A rare meshing of family trees may reveal an ancient arms race between plants that deploy poisons and the beetles that deploy metabolic or behavioral countermeasures so they can eat the leaves anyway.
It's been tricky to find evidence that such ploys coevolved in any species of plants and their pests, says Judith X. Becerra of the University of Arizona in Tucson. That's because it's necessary to determine that both sides in a presumed arms race rolled out a weapon and countermeasure at the same time in evolutionary history.

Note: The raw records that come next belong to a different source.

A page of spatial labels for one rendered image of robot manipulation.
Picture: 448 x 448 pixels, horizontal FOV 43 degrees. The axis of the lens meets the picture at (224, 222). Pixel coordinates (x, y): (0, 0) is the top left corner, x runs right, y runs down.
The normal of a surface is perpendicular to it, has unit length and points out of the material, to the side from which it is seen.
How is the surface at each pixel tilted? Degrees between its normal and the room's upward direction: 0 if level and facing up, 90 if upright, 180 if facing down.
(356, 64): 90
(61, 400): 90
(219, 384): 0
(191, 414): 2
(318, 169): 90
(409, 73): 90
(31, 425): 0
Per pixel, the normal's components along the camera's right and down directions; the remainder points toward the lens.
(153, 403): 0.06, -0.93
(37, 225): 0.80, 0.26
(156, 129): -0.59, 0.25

In the October 28 issue of Proceedings of the National Academy of Sciences, Becerra says she's found such evidence. She analyzed DNA to figure out evolutionary lineages for Bursera plants and the Blepharida beetles whose larvae feast on the plants' leaves. Some Burseras defend themselves with chemical cocktails or toxins that squirt out of leaves under attack.
In the family trees of beetles and plants that Becerra constructed, there are species from both the New and Old Worlds. That means that certain lineages diverged at least 95 million years ago, when Africa and South America split. With that timing, and the age of a Bursera fossil, Becerra used models of evolutionary change to date critical branchings within the Bursera and Blepharida lineages.
Dates for the advent of beetles and plants with certain antagonistic traits matched. For example, Becerra found, squirting Bursera lineages arose simultaneously with beetles whose larvae nip the high-pressure leaf channels and defuse them.